This task calls for every entry below to be repeated exactly.

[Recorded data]
#####

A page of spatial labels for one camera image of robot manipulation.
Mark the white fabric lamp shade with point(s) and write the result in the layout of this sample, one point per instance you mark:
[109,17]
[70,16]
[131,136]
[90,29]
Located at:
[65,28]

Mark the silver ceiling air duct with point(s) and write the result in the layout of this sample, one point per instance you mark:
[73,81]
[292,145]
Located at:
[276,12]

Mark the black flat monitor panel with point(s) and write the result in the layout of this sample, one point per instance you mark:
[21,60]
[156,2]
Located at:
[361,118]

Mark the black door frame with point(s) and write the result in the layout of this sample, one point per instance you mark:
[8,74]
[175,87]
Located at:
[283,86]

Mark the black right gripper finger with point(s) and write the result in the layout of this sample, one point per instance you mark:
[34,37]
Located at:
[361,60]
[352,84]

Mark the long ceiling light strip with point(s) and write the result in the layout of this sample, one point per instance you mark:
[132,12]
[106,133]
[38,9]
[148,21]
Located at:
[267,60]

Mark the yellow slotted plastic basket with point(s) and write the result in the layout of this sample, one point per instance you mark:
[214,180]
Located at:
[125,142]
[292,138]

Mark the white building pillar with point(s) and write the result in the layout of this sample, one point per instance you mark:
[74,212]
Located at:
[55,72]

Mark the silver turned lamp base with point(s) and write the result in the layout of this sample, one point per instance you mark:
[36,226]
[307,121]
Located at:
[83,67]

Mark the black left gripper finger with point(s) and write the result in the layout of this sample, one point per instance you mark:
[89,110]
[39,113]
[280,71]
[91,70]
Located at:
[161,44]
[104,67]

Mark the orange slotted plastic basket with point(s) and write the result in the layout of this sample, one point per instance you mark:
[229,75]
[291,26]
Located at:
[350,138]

#####

WRITTEN REPLY ::
A page of spatial labels for one camera image of robot manipulation.
Mark the white fabric lamp shade with point(s) and write the result in the layout of this sample, one point per instance you mark:
[109,17]
[70,16]
[131,136]
[90,29]
Located at:
[65,28]

Mark the silver ceiling air duct with point(s) and write the result in the layout of this sample, one point per instance you mark:
[73,81]
[292,145]
Located at:
[276,12]

Mark the black flat monitor panel with point(s) and write the result in the layout of this sample, one point per instance you mark:
[21,60]
[156,2]
Located at:
[361,118]

Mark the black door frame with point(s) and write the result in the layout of this sample, one point per instance you mark:
[8,74]
[175,87]
Located at:
[283,86]

Mark the black right gripper finger with point(s) and write the result in the layout of this sample, one point per instance you mark:
[34,37]
Located at:
[361,60]
[352,84]

Mark the long ceiling light strip with point(s) and write the result in the layout of this sample, one point per instance you mark:
[132,12]
[106,133]
[38,9]
[148,21]
Located at:
[267,60]

Mark the yellow slotted plastic basket with point(s) and write the result in the layout of this sample, one point per instance you mark:
[214,180]
Located at:
[125,142]
[292,138]

Mark the white building pillar with point(s) and write the result in the layout of this sample, one point per instance you mark:
[74,212]
Located at:
[55,72]

Mark the silver turned lamp base with point(s) and write the result in the layout of this sample, one point per instance you mark:
[36,226]
[307,121]
Located at:
[83,67]

Mark the black left gripper finger with point(s) and write the result in the layout of this sample, one point per instance you mark:
[89,110]
[39,113]
[280,71]
[91,70]
Located at:
[161,44]
[104,67]

Mark the orange slotted plastic basket with point(s) and write the result in the layout of this sample, one point per instance you mark:
[229,75]
[291,26]
Located at:
[350,138]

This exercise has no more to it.